= Beginning of Section =

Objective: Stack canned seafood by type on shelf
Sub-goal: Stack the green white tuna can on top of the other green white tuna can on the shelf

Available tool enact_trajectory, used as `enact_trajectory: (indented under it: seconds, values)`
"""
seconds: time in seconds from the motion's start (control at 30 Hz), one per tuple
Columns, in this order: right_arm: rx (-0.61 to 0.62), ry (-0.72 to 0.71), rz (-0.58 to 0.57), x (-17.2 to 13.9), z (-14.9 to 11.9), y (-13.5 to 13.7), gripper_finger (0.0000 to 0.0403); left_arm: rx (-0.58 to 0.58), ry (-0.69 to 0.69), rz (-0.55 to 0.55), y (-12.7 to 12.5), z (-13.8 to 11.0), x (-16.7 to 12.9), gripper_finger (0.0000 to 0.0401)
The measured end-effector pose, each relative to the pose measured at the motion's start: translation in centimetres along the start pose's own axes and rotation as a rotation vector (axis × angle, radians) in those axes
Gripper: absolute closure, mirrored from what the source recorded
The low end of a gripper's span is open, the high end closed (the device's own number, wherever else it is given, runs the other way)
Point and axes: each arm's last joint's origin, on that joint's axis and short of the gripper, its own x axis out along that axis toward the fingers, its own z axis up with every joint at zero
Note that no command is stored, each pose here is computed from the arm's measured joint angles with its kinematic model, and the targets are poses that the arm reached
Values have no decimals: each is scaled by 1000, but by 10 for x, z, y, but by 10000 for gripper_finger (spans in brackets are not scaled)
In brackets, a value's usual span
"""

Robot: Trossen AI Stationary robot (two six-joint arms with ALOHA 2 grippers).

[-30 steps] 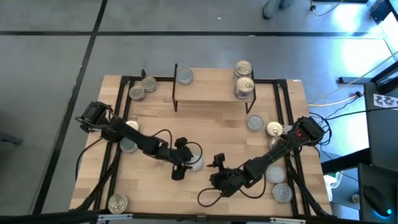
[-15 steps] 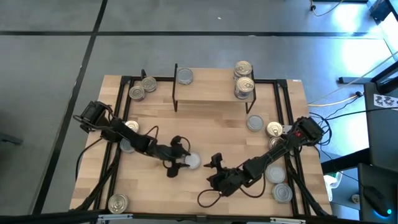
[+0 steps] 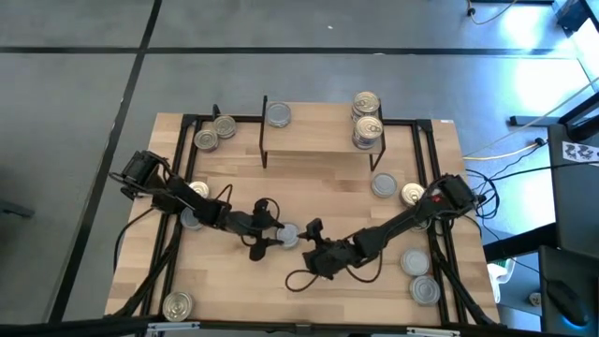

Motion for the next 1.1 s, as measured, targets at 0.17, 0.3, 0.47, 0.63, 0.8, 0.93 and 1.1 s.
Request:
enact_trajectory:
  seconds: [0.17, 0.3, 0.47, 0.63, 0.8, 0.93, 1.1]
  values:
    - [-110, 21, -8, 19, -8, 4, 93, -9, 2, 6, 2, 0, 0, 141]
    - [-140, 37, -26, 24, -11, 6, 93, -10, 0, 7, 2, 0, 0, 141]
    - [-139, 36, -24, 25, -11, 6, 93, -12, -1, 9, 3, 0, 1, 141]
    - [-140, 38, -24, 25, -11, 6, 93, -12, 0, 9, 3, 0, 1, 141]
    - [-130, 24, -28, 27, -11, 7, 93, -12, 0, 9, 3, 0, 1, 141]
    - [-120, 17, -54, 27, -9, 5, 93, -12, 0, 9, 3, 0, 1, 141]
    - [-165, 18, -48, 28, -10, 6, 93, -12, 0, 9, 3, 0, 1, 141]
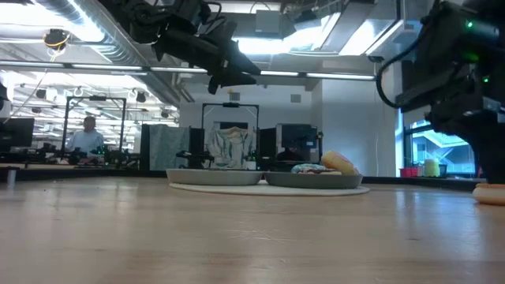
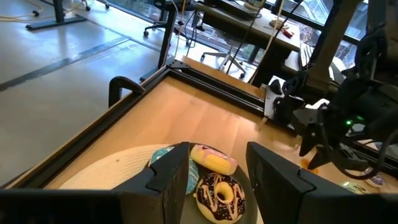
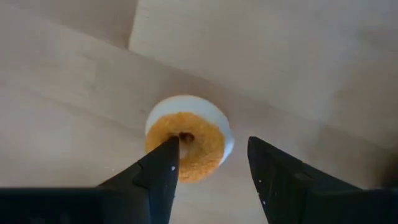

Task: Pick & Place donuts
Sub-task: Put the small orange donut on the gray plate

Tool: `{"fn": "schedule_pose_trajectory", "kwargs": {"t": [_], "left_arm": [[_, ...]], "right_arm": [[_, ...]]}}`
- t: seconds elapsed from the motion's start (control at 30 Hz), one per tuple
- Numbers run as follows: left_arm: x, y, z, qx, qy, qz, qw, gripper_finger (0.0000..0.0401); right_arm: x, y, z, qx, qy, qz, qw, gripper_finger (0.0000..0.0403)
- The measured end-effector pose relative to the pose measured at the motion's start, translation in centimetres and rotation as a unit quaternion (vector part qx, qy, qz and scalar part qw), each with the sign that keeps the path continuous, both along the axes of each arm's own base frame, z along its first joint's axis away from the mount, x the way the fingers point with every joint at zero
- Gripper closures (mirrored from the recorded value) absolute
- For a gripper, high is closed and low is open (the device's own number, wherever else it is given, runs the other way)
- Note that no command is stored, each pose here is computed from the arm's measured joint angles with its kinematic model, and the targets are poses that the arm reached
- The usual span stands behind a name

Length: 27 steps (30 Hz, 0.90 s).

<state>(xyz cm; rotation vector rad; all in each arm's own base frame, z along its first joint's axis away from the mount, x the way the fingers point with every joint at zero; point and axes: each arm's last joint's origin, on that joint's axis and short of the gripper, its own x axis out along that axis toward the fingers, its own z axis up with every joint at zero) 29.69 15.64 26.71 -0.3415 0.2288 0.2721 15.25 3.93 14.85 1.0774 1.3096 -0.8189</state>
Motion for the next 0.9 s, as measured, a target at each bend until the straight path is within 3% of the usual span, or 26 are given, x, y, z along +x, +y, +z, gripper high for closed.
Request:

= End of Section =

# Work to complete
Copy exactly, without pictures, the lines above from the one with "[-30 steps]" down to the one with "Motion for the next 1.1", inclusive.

# Response
[-30 steps] 
[-15 steps] 
[+0 steps] 

Motion for the next 1.1 s, as measured, targets at 0.17, 0.3, 0.47, 0.63, 0.8, 0.93 and 1.1 s.

No additional work is needed on this exercise.